**TASK OBJECTIVE:** From the listing below, select every line where the word "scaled" appears.

**PROVIDED RECORDS:**
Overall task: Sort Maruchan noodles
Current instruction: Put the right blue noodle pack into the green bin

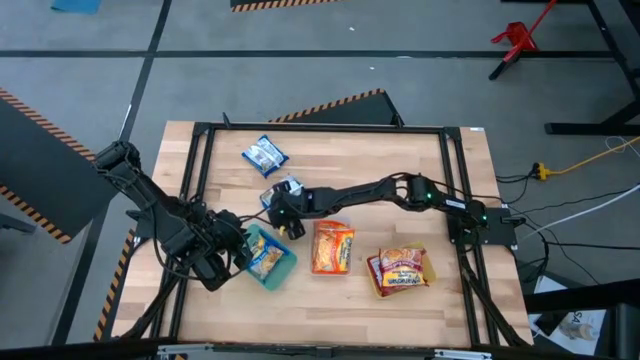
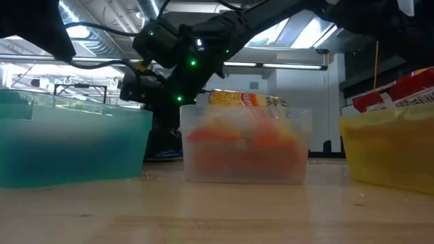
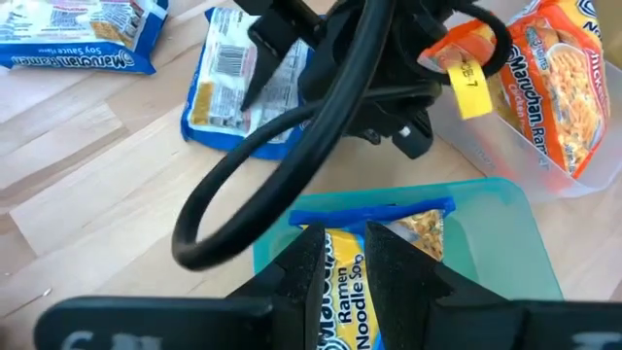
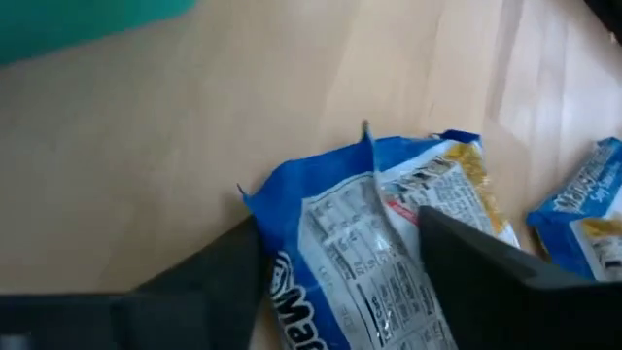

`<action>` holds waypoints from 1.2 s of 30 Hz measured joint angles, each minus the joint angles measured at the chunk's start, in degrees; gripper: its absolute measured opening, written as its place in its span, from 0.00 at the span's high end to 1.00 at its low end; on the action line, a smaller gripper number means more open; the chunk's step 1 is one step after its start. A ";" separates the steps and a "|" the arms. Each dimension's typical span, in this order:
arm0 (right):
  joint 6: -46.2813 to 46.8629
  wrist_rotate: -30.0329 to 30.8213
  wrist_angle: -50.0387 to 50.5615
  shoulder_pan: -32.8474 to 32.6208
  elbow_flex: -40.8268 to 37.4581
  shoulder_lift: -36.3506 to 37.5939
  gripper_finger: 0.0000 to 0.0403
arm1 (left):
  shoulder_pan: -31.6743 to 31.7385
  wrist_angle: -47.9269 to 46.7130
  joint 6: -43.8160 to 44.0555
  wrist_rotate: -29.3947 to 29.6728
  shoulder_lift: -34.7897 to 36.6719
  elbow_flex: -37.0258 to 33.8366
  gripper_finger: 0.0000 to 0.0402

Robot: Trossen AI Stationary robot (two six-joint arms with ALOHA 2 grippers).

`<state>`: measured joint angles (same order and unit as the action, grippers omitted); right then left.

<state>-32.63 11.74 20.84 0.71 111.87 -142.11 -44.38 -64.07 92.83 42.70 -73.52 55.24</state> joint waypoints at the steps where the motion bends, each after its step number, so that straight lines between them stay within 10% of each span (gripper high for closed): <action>1: 0.49 0.63 -0.01 -0.04 0.00 -0.05 0.42 | 0.00 -0.01 -0.01 0.00 0.00 0.00 0.82; 12: 6.06 6.97 -0.39 0.13 -0.15 -0.37 0.97 | 0.00 0.01 -0.01 0.07 0.00 0.00 0.82; 24: 8.82 5.29 11.11 0.93 9.69 0.55 1.00 | 0.00 0.01 -0.27 0.07 0.00 0.00 0.82; 36: 19.22 -16.22 18.21 5.59 22.41 5.90 1.00 | -4.48 -0.35 -0.38 4.96 2.93 0.02 0.83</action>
<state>-13.41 -4.48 39.05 6.29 134.29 -136.21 -48.86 -64.42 92.45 47.66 -70.58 55.27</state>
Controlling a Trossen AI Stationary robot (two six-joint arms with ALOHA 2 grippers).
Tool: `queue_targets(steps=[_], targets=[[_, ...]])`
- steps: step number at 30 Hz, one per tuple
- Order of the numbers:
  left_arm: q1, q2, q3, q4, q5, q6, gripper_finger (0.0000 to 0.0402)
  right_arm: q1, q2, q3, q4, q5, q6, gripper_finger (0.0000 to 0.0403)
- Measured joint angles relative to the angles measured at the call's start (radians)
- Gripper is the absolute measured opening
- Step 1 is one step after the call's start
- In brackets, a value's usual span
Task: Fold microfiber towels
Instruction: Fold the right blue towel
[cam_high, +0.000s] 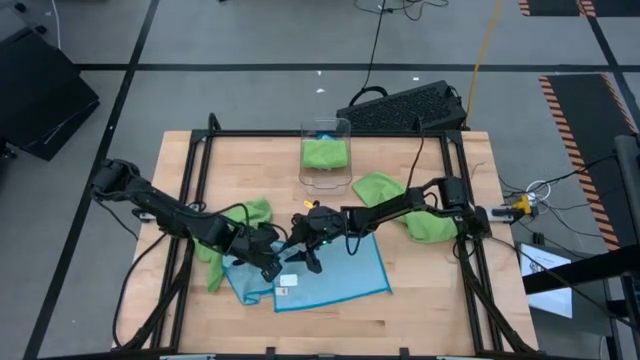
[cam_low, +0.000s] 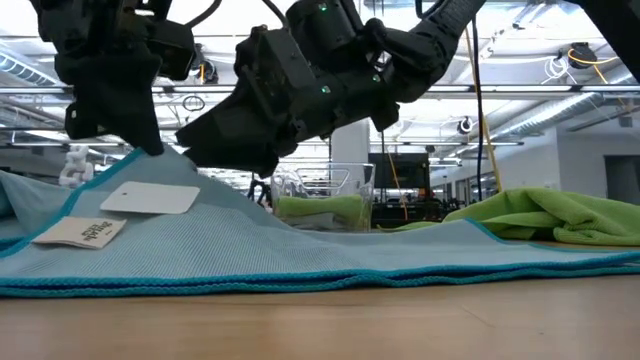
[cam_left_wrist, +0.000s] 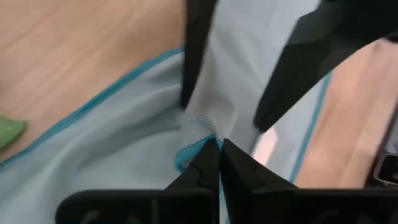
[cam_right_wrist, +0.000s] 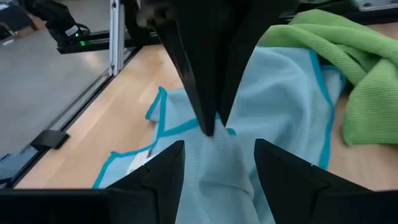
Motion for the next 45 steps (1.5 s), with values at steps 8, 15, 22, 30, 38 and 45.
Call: queue_targets(steps=[8,15,22,30,38,45], targets=[[-0.029,0.000,0.000,0.027,-0.004,-0.002,0.0006,0.004,0.031,0.009,0.003,-0.048,-0.014,0.0183],[-0.040,0.000,0.000,0.073,-0.029,0.016,0.0014,0.010,0.042,0.011,0.043,-0.083,-0.017,0.0129],[-0.040,0.000,0.000,0.111,-0.029,0.066,0.0012,0.010,0.044,0.011,0.063,-0.086,-0.053,0.0014],[-0.117,0.001,0.000,0.082,-0.137,0.063,0.0141,0.010,0.020,0.010,-0.058,-0.085,-0.214,0.0003],[-0.302,0.064,-0.001,0.074,-0.361,-0.151,0.0267,0.012,0.004,0.010,-0.102,-0.084,-0.275,0.0002],[-0.384,0.237,-0.001,0.312,-0.307,-0.369,0.0274,0.012,0.003,0.010,-0.091,-0.084,-0.279,0.0001]])
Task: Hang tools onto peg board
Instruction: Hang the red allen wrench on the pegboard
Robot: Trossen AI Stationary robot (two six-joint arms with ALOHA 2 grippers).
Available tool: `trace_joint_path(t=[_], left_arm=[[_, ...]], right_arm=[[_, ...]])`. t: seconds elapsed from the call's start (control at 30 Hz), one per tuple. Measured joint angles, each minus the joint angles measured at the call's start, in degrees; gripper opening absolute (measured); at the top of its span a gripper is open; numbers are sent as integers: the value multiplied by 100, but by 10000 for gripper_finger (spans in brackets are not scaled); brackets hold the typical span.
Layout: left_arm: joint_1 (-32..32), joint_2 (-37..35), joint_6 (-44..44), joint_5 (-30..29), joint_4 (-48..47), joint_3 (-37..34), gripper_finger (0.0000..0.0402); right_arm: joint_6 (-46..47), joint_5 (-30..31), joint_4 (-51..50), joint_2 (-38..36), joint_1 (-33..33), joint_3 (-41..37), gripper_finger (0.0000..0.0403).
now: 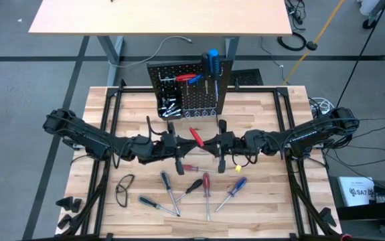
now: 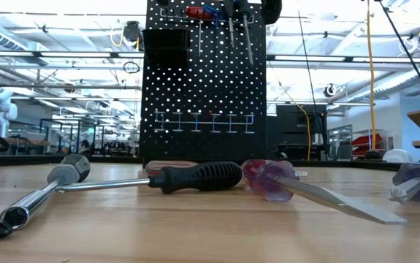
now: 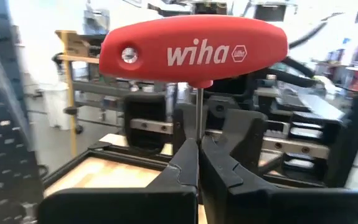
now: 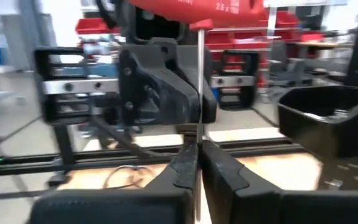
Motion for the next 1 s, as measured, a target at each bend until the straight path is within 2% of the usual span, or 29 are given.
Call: trace_joint_path(t=[0.13, 0.3, 0.5, 0.6, 0.73, 1.0], left_arm=[[-8, -124, 2, -352, -66, -5, 2], [-42, -373, 80, -667, -141, -5, 1], [181, -790, 455, -2179, -518, 67, 1], [556, -864, 191, -2278, -1251, 437, 0], [1026, -789, -152, -2275, -2059, 914, 0], [1451, -678, -540, -2273, -2378, 1002, 0]], right_arm=[[-46, 644, -174, -119, 9, 2, 50], [-138, 779, -648, -443, 16, 2, 108], [319, 794, -1876, -950, 164, 2, 175], [687, 815, -2355, -1029, 246, 2, 195], [749, 838, -2492, -1034, 279, 2, 205], [641, 847, -2602, -1034, 273, 2, 205]])
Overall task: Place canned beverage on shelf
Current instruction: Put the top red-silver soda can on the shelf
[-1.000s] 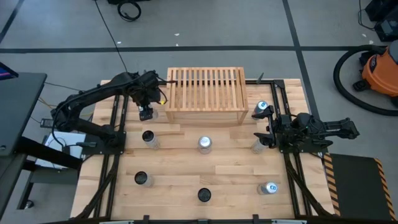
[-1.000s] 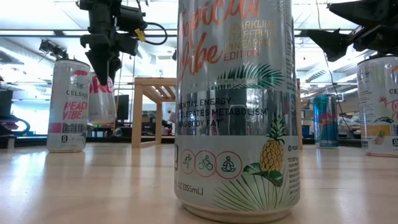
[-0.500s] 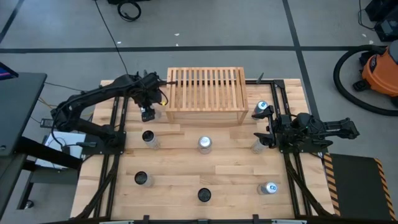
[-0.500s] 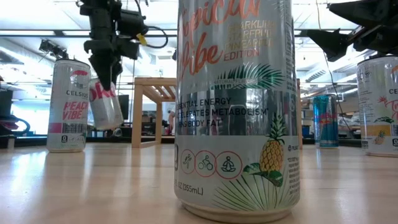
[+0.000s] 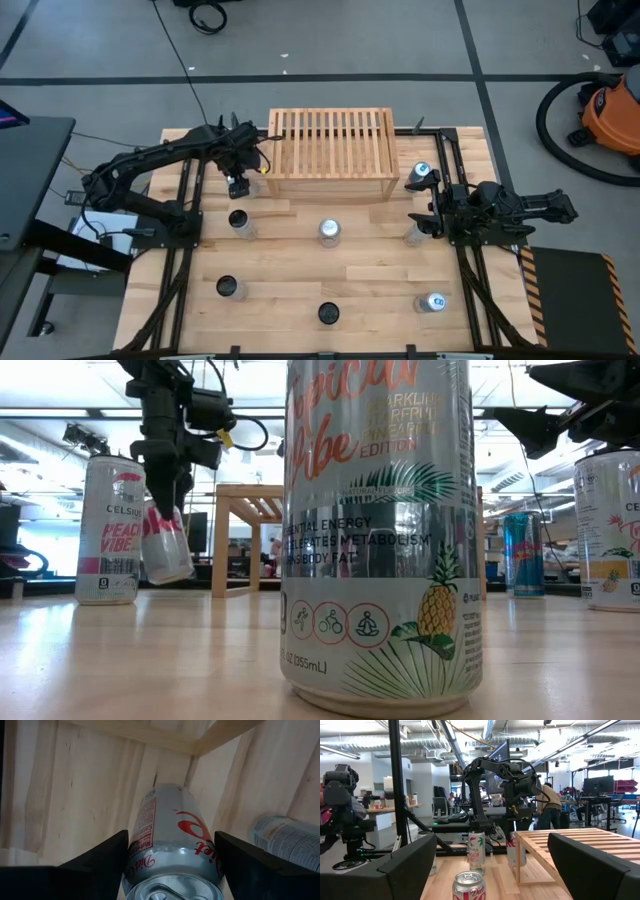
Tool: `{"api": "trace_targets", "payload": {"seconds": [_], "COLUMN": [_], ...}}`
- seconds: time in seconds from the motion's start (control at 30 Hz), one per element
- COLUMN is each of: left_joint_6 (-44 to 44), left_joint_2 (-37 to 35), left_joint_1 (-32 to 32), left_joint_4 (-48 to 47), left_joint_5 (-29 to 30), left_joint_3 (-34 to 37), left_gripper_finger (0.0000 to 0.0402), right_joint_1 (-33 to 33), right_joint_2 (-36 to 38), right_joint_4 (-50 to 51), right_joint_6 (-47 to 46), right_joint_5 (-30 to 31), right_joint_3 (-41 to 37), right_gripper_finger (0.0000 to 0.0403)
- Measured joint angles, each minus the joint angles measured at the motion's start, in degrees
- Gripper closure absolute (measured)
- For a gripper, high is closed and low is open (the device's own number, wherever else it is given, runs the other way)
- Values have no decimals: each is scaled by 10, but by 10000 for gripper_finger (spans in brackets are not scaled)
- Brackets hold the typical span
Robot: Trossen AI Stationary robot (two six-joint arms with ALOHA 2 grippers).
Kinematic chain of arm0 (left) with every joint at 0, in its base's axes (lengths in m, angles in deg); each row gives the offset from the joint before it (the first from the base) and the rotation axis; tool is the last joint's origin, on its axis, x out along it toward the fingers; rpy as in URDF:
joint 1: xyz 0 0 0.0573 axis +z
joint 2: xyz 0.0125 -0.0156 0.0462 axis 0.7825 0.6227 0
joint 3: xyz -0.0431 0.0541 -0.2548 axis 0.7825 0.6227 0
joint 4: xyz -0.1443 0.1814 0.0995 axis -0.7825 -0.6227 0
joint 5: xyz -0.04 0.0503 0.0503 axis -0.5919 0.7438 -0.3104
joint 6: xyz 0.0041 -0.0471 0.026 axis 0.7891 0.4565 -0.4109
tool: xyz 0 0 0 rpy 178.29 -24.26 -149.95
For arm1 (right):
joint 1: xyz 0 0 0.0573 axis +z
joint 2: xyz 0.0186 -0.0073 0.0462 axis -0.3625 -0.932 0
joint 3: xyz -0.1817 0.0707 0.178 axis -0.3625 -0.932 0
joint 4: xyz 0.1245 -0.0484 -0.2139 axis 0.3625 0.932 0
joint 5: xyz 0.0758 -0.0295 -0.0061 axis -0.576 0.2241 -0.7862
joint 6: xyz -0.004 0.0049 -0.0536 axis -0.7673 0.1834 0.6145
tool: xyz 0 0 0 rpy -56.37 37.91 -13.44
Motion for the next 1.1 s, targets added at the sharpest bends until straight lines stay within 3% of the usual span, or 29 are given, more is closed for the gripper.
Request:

**OUTPUT:**
Available tool: `trace_joint_path(t=[_], left_arm=[[_, ...]], right_arm=[[_, ...]])`. t: seconds elapsed from the call's start (control at 30 Hz), one per tuple. Measured joint angles, each minus the joint angles measured at the call's start, in degrees; gripper opening absolute (measured); at the top of its span a gripper is open; numbers are sent as integers: the value multiplied by 100, but by 10000 for gripper_finger (spans in brackets are not scaled); brackets hold the typical span.
- Values have no decimals: each is scaled by 10, but by 10000 for gripper_finger (spans in brackets are not scaled)

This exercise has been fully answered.